E-cigarettes produce cancer-causing chemicals in bodies of vapers

Phillip Cunningham
March 7, 2018

Research distributed for the current week in the journal Pediatrics tells that teenagers who just smoke tobacco-based cigarettes, for example, Marlboro and Camel brands have the most elevated amounts of disease-causing chemicals exhibit in their bodies. But on top of that, there hasn't been a ton of research done on how damaging they can be to kids with or without nicotine - until now.

"Teenagers need to be warned that the vapor produced by e-cigarettes is not harmless water vapor, but actually contains some of the same toxic chemicals found in smoke from traditional cigarettes", lead author Mark L. Rubinstein, MD, a professor of pediatrics at the University of California, San Francisco, said in a statement. This trending, however, has been proved to turn e-cigs teens vapers into regular cigarettes smokers.

Dr Rubinstein noted that some of the toxic chemicals were found in the bodies of teens who used flavored e-cigarettes without nicotine.

"The wide majority of people that come into the shop are either trying to quit smoking or find something that's at least a little less harmful", Justice said.

The chemicals found in the e-cigarette clients' bodies were not ordered on the fixing rundown of the vape fluids.

Apparently, the "flavor" of the e-cigarette cartridge matters.

"Acrylonitrile is a highly poisonous compound used widely in the manufacture of plastics, adhesives and synthetic rubber", the National Center for Biotechnology Information says on its website. High levels were also found in teens who used both traditional and e-cigarettes.

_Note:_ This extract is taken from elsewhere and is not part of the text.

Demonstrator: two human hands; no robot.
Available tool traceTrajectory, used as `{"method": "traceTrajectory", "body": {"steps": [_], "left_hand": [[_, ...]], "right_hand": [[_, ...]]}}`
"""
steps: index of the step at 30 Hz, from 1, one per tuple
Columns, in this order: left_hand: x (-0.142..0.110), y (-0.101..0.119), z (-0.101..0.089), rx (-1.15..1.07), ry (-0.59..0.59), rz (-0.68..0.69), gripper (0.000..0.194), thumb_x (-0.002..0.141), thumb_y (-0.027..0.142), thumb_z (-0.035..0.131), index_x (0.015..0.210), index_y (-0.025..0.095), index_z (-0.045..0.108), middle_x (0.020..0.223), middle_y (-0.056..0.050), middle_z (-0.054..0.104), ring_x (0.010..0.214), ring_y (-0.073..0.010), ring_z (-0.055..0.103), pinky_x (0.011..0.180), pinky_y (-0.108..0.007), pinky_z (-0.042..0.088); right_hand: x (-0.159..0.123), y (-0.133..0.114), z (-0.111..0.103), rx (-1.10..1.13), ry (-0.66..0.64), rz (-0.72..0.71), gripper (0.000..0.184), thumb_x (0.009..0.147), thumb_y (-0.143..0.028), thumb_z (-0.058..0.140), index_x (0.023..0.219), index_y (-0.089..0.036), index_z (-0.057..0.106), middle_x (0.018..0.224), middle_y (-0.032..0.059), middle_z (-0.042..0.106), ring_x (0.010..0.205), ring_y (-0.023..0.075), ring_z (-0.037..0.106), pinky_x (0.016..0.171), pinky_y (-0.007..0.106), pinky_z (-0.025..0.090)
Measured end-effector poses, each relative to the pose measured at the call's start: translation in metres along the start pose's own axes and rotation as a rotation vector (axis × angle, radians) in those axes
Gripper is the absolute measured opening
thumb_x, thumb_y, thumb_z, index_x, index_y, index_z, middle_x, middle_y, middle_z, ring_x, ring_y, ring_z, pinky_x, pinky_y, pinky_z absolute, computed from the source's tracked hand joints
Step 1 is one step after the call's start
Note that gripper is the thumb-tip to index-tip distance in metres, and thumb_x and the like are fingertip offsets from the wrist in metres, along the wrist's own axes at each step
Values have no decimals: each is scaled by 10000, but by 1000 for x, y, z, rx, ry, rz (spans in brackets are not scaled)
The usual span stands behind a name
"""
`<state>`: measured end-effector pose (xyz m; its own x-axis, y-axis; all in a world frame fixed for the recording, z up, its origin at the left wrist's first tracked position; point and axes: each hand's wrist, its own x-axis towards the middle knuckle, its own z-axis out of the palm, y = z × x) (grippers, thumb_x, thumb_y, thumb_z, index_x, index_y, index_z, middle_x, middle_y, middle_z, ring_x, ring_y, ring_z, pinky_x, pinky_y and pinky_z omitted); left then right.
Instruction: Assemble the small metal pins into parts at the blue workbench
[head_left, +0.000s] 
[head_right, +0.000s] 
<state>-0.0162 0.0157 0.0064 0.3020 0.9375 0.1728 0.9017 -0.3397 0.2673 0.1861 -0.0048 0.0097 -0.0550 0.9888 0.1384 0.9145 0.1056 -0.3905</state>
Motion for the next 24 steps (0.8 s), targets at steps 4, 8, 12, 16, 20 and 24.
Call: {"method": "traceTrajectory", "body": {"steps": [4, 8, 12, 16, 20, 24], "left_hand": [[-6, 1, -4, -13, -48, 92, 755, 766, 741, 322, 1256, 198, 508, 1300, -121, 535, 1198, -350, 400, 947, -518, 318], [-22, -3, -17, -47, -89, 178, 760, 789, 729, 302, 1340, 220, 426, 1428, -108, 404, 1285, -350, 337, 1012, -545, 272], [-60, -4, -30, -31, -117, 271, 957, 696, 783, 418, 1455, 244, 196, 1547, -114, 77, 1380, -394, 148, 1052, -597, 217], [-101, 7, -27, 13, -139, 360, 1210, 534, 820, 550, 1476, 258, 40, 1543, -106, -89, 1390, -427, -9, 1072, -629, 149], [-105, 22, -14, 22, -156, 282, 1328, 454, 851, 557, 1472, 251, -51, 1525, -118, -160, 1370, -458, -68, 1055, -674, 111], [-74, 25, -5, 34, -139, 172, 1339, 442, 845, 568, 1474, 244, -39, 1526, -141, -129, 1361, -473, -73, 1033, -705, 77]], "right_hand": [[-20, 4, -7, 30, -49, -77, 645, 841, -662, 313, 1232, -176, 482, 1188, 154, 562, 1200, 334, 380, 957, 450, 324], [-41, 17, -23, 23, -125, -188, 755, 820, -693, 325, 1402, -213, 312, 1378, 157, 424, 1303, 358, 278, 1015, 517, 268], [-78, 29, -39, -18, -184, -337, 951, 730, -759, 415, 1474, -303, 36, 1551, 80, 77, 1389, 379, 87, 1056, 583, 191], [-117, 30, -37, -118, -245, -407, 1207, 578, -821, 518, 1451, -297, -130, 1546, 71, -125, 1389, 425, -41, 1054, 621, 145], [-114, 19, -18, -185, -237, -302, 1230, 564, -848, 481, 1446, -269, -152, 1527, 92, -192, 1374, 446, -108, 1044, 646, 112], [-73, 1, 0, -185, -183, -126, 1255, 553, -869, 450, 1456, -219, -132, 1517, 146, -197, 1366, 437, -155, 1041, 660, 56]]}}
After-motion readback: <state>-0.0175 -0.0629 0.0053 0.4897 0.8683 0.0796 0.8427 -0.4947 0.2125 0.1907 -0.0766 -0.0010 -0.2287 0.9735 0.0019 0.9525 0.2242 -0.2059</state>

ABC News reported, researchers discovered that acrylonitrile was higher in fruit-flavored e-cigarettes and that was the most popular product among the adolescents. The teens were divided into three groups: e-cigarette-only users, cigarette and e-cigarette users, and non-users.

"We touch on vaping and electronic cigarettes and how electronic cigarettes also have some chemicals that have been found to cause cancer", Meza said.

Additionally, Dr Rubinstein said the chemicals used to keep e-cigarette solutions in their liquid form, propylene glycol and glycerin, are safe at room temperature but toxic when heated to the temperatures required for vaporization.

Levels of toxic organic compounds were up to three times higher on average in the e-cigarette users compared with the controls. In 2016, the CDC reported that 11 percent of USA high schoolers had vaped in the past 30 days.

'E-cigarettes have the potential to addict the next generation, ' he said.

Many studies support the theory that kids who vape are more likely to go on to use other tobacco products, but there hasn't been much hard evidence about how directly unsafe e-cigarettes are.